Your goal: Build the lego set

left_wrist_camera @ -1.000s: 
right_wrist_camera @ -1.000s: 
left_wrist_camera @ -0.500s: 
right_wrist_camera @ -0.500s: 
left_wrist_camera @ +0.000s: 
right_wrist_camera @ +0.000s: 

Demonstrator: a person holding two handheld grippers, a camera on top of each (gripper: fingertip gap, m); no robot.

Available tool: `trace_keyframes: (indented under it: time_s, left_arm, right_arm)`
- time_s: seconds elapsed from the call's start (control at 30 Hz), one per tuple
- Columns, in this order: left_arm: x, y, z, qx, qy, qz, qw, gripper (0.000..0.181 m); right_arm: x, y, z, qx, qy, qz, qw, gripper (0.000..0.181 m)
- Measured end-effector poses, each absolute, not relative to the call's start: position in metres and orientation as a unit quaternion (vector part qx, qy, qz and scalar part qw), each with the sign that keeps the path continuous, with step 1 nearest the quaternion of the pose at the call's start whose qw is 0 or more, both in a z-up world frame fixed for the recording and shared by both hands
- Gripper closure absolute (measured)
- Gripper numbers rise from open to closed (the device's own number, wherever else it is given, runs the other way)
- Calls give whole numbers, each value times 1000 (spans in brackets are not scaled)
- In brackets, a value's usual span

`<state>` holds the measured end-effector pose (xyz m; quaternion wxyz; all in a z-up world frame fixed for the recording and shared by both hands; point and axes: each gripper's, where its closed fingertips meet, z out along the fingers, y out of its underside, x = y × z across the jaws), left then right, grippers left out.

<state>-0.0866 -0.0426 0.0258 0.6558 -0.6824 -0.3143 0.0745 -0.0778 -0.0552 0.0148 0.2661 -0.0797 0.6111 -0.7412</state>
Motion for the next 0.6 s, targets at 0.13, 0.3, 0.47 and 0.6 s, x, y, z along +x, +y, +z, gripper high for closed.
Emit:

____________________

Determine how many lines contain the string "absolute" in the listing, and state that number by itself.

Response below: 2